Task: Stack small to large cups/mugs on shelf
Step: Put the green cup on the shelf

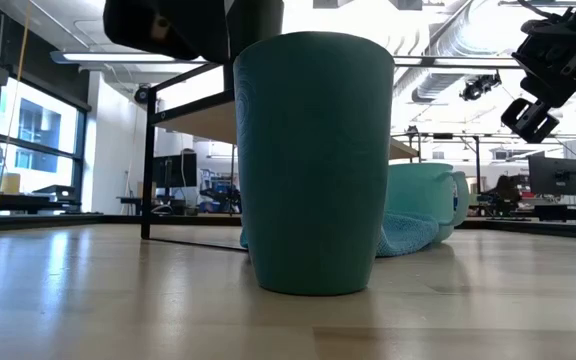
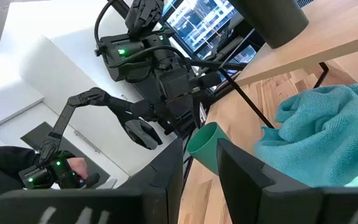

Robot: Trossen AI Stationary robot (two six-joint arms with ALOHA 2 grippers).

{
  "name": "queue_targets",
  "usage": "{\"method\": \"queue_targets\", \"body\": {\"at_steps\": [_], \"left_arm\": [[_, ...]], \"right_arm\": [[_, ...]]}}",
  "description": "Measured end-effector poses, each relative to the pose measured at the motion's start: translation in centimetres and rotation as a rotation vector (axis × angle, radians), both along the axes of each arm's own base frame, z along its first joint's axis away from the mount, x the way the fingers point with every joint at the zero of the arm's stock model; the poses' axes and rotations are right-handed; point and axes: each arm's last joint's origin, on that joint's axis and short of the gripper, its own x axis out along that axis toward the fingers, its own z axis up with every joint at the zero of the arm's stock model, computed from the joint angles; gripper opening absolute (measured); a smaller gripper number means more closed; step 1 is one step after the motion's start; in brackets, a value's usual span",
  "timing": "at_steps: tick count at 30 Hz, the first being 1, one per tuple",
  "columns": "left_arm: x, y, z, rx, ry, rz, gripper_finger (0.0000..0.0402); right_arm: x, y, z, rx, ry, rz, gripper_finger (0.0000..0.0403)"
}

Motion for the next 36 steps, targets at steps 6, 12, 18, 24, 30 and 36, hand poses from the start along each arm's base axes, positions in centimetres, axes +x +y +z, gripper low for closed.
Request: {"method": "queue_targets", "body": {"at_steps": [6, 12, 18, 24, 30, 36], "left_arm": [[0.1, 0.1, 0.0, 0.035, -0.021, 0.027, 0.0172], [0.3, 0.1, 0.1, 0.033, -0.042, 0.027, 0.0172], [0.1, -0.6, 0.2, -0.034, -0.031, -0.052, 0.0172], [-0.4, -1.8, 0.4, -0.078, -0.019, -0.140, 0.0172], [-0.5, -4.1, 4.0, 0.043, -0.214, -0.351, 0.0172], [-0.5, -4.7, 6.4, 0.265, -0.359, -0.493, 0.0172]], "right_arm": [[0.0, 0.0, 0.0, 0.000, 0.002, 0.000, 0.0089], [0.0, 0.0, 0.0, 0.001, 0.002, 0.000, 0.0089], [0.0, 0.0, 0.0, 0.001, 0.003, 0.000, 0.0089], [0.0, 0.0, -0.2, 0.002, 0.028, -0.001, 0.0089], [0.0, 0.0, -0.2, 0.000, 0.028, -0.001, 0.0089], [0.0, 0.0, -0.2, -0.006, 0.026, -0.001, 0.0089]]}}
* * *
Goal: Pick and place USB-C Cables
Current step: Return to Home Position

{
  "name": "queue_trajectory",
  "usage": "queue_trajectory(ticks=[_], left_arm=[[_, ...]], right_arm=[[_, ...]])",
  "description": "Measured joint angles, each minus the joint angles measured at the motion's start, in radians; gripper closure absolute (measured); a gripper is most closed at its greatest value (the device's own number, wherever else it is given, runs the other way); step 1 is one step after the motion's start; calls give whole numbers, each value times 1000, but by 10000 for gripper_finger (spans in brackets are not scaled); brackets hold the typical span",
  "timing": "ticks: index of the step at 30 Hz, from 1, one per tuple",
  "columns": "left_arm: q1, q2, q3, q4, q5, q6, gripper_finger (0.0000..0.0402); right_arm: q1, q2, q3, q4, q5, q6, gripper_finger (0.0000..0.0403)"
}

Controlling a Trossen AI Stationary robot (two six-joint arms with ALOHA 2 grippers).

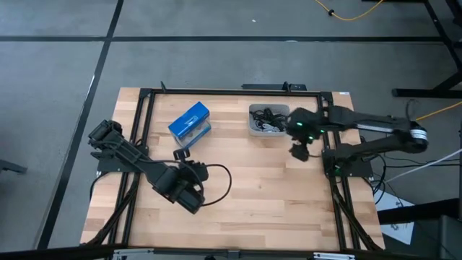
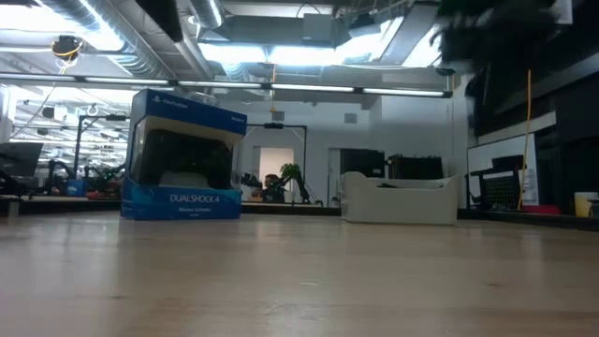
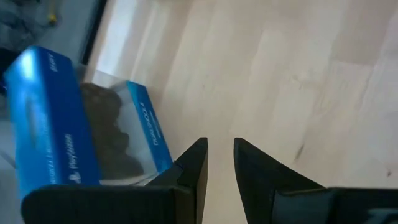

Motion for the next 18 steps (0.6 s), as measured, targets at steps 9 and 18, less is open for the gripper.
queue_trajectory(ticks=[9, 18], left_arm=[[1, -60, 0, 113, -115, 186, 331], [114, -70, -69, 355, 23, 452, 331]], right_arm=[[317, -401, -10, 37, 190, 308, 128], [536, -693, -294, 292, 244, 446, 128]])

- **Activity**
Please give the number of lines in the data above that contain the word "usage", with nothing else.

- **Answer**
2